Bend Butchers to Open a Japanese Soul Food Restaurant

You might know Pono Farm from its stand at the PSU farmers market. Pono raises and butchers some of Oregon’s better pork and beef, and smokes the best jowl bacon we’ve ever tasted.
Now, after three years running a butcher shop in Bend, owners and brothers Shin and Ted Nakato are opening up Pono Farm Soul Kitchen, with an attached retail meat shop at 4118 Northeast Sandy Boulevard, right next to the Hollywood Theater. Tentative opening date: end of May.

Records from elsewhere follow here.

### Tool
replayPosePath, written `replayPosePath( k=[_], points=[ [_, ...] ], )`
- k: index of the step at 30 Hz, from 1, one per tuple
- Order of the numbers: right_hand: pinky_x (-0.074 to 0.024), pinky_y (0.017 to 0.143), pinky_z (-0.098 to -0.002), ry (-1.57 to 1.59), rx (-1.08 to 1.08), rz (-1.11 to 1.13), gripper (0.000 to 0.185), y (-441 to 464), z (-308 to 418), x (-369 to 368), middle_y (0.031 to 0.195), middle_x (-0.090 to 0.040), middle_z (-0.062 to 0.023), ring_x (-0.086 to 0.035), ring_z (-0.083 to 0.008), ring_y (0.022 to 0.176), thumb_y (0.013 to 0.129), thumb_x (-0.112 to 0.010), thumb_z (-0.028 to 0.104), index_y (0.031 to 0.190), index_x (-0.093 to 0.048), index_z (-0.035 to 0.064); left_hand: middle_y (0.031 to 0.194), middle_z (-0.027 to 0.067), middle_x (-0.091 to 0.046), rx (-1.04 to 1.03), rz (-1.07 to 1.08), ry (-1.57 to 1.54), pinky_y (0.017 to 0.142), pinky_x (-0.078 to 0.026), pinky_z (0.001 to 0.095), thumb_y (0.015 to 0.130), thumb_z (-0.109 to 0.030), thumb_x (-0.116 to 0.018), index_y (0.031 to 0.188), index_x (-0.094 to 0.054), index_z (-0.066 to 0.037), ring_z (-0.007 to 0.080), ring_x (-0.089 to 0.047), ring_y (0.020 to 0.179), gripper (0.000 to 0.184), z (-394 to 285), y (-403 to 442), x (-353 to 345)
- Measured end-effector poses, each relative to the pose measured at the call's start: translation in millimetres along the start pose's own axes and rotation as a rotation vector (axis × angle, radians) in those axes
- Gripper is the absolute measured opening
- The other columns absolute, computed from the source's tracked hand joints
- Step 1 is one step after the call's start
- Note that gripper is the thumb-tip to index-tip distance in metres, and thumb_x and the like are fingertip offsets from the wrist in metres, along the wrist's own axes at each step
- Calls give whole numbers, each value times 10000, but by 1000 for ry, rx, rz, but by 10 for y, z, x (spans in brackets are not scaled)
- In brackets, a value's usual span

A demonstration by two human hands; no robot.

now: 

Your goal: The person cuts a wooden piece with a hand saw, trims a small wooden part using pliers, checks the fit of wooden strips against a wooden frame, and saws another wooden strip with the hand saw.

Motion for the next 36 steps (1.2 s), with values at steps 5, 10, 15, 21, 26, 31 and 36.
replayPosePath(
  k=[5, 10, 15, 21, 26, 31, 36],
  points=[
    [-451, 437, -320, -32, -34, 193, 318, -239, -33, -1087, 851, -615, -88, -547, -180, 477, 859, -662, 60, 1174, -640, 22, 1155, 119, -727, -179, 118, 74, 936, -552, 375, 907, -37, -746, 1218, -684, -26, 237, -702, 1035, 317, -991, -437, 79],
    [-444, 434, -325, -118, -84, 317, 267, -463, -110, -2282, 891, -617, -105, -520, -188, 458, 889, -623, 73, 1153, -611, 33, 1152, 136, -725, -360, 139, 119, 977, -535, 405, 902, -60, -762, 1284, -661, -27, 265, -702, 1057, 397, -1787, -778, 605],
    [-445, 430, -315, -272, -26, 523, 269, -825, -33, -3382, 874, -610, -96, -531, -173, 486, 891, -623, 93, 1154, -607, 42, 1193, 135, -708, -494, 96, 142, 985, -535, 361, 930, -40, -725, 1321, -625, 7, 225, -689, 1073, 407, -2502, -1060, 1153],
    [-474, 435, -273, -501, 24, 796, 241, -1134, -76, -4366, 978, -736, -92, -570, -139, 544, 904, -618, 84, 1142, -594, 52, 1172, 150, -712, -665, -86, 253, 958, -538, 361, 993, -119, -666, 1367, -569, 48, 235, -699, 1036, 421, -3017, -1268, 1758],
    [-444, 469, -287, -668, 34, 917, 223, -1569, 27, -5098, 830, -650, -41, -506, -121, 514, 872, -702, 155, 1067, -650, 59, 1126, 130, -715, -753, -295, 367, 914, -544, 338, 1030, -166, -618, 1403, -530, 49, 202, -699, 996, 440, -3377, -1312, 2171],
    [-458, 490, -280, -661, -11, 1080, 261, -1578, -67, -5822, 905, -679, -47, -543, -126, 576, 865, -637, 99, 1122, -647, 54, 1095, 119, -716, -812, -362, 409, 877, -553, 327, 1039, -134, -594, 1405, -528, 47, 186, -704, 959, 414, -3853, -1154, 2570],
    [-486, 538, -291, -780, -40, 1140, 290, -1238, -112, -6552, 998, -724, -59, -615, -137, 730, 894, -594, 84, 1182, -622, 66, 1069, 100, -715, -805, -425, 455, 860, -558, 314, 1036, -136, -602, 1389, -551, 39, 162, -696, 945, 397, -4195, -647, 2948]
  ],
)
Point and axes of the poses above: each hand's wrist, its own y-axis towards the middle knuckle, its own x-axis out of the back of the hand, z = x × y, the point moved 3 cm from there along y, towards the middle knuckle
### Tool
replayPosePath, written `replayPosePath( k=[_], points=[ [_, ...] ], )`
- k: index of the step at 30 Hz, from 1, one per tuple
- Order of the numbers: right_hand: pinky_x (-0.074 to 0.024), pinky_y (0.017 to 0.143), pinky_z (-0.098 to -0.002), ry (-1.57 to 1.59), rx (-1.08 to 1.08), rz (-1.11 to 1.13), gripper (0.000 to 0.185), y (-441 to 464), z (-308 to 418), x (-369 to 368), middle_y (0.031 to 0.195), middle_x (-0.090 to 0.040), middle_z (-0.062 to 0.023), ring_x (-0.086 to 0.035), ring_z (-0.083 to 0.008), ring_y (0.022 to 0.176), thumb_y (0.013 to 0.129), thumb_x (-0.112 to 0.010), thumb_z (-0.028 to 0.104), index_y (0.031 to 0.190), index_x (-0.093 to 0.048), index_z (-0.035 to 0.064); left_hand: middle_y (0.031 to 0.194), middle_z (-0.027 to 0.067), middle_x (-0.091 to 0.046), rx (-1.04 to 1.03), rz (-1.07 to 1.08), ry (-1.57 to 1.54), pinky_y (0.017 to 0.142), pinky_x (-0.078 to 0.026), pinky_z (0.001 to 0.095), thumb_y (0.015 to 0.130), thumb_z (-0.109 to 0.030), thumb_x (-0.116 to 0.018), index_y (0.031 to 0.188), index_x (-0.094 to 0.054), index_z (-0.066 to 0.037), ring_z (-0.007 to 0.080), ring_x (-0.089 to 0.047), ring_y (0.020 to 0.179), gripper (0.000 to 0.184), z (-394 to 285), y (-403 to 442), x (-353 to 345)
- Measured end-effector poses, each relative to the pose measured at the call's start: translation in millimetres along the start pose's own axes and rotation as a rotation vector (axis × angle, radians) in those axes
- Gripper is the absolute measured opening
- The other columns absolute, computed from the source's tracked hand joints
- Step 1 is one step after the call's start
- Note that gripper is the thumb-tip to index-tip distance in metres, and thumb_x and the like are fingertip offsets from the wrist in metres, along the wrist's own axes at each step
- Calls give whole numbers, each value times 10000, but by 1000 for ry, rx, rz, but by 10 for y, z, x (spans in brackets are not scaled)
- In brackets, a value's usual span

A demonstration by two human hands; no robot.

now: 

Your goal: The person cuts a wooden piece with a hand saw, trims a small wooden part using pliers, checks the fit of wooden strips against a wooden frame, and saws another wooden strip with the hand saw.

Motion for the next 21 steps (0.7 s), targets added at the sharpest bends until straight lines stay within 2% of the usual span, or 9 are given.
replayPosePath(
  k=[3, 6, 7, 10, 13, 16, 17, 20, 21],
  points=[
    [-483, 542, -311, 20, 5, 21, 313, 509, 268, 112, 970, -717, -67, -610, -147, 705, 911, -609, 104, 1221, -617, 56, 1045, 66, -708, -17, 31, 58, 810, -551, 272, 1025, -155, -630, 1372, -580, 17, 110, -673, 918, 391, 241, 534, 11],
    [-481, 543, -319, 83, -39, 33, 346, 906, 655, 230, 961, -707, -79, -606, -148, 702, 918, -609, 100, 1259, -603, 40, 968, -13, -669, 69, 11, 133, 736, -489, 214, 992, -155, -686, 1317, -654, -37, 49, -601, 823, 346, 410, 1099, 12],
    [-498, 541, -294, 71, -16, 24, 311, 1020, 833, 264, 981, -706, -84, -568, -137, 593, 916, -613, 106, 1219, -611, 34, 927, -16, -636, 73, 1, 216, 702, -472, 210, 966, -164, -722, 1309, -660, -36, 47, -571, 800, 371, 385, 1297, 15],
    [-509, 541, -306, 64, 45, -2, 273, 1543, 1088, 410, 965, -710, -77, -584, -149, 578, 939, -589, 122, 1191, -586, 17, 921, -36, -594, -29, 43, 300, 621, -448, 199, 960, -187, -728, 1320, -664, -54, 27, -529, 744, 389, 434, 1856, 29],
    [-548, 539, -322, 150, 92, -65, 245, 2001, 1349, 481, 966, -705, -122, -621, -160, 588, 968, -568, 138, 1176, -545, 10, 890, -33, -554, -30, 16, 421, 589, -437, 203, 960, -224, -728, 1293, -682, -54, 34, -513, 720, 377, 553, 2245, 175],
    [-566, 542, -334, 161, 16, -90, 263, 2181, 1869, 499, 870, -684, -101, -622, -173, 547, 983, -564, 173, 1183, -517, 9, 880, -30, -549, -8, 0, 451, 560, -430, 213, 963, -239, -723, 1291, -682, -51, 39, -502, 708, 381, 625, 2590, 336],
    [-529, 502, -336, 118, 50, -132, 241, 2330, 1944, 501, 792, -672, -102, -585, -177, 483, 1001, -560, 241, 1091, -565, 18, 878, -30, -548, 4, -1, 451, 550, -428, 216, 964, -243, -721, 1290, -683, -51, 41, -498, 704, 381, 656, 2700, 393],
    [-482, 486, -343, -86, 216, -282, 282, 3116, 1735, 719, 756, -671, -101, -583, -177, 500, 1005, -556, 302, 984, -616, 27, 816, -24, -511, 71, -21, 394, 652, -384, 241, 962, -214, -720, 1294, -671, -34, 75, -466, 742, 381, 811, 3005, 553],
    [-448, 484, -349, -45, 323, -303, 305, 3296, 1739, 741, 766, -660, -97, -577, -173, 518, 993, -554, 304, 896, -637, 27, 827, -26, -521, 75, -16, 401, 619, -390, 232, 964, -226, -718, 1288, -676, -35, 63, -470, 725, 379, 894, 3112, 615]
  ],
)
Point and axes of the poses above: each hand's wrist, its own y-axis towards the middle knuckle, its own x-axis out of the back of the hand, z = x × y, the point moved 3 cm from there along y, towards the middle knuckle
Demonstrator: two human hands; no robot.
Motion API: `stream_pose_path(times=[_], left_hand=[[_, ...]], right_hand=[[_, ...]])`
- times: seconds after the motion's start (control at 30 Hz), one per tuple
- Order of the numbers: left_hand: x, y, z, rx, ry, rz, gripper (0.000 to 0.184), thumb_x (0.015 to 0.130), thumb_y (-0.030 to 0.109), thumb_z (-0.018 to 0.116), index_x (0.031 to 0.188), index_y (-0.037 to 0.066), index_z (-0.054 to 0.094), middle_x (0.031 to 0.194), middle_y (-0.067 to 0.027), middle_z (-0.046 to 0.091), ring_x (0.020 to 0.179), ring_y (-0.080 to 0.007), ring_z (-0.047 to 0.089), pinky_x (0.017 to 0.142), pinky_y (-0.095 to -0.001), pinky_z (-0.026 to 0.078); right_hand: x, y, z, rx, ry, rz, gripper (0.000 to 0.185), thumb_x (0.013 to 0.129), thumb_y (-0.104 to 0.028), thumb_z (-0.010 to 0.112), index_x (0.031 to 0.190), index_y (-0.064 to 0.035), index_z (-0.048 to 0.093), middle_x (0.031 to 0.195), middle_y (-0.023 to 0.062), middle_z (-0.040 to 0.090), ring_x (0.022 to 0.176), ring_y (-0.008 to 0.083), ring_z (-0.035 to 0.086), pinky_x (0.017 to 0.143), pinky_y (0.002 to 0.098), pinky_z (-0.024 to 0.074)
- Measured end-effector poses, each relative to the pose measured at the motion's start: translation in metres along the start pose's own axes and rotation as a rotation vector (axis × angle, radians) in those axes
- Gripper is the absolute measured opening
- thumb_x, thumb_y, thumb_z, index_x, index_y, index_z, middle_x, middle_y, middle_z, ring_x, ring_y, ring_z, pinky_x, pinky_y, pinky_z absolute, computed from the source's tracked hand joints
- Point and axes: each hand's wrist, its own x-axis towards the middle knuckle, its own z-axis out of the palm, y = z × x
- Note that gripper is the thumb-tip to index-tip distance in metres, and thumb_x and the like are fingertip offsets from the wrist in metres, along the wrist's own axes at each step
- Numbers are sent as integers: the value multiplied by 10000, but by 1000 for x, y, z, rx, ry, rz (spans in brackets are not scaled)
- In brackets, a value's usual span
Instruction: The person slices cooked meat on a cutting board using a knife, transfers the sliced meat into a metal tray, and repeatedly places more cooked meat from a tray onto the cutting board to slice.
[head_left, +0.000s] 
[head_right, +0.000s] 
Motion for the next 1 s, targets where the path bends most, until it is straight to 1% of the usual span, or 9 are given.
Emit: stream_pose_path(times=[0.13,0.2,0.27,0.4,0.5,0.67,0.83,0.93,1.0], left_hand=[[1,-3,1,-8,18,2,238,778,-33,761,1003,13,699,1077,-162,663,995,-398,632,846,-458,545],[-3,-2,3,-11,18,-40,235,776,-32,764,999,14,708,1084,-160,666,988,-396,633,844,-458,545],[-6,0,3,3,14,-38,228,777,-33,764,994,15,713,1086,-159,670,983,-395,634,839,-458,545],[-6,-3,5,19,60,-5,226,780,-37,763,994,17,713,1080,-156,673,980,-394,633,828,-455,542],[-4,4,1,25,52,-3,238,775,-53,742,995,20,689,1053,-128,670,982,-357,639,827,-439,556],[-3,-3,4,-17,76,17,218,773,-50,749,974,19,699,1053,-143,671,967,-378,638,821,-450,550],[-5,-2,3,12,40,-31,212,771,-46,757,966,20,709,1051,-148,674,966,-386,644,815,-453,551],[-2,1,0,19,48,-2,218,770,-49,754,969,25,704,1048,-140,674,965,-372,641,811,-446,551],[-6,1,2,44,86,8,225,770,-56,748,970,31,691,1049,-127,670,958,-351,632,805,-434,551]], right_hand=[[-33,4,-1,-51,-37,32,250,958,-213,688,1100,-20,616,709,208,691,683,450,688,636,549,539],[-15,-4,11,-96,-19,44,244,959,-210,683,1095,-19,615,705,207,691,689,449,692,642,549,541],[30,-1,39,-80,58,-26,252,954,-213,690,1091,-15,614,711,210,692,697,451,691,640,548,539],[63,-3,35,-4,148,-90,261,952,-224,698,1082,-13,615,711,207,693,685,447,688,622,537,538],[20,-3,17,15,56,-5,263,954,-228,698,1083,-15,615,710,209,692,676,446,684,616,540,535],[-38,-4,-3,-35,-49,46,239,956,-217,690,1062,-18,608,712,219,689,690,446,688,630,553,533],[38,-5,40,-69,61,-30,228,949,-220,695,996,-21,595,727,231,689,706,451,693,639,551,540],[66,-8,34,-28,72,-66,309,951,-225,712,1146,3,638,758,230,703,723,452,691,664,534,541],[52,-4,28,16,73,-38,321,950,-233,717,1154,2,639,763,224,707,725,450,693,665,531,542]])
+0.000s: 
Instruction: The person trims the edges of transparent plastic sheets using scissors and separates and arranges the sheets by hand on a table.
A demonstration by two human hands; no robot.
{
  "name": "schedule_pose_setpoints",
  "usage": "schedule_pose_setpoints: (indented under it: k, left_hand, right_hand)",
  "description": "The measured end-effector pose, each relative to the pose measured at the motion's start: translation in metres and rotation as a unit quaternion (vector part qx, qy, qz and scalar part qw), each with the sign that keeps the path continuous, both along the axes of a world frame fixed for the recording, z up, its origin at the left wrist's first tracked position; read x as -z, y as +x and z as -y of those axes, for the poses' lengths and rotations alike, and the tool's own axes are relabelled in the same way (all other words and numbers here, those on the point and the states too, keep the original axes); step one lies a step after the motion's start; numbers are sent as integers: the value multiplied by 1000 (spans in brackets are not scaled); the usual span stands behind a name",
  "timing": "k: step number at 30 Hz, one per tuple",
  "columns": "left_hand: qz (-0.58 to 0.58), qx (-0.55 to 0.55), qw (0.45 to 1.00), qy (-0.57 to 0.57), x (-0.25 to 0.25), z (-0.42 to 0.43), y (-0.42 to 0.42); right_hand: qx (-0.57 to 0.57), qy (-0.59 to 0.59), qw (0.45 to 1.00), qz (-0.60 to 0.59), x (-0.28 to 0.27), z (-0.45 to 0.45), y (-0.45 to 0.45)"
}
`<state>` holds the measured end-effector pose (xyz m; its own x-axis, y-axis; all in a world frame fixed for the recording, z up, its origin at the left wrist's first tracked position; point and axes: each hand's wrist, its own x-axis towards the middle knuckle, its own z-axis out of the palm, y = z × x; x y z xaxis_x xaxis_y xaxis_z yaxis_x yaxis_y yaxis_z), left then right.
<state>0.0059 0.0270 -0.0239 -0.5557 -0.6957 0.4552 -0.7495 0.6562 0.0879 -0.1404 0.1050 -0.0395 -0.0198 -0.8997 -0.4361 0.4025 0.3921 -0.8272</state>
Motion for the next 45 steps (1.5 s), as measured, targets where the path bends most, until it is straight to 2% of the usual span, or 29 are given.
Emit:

It’s not a soul kitchen in the Southern Americana sense. The brothers Nakato are bringing the food of their Japanese-American childhood to the table: deep-fried, breaded pork tonkatsu, house ramen, and charcoal-grilled slices of beef using top quality Wagyu cattle and heritage Berkshire pork from their own ranch in central Oregon. The 75-seat kitchen and bar will be headed by Portland newcomer Ric Ramos, whose resume includes New York restaurant landmarks Morimoto and Bouley.
The menu will rotate weekly, depending on Pono’s meat market case, and feature dishes like slow-cooked pork shoulder kakuni with black truffle congee, “rump carpaccio” with ginger-soy-scallion oil, and house bacon fried rice. The Nakato brothers also plan to serve a small selection of sustainable seafood, from sushi to Dungeness crab croquettes.
Opposite the soul kitchen will be Pono Farm and Fine Meats retail shop, with whole-animal butchery and a selection of house-made cured meat sandwiches to go, like pastrami Reubens and pork Cubanos.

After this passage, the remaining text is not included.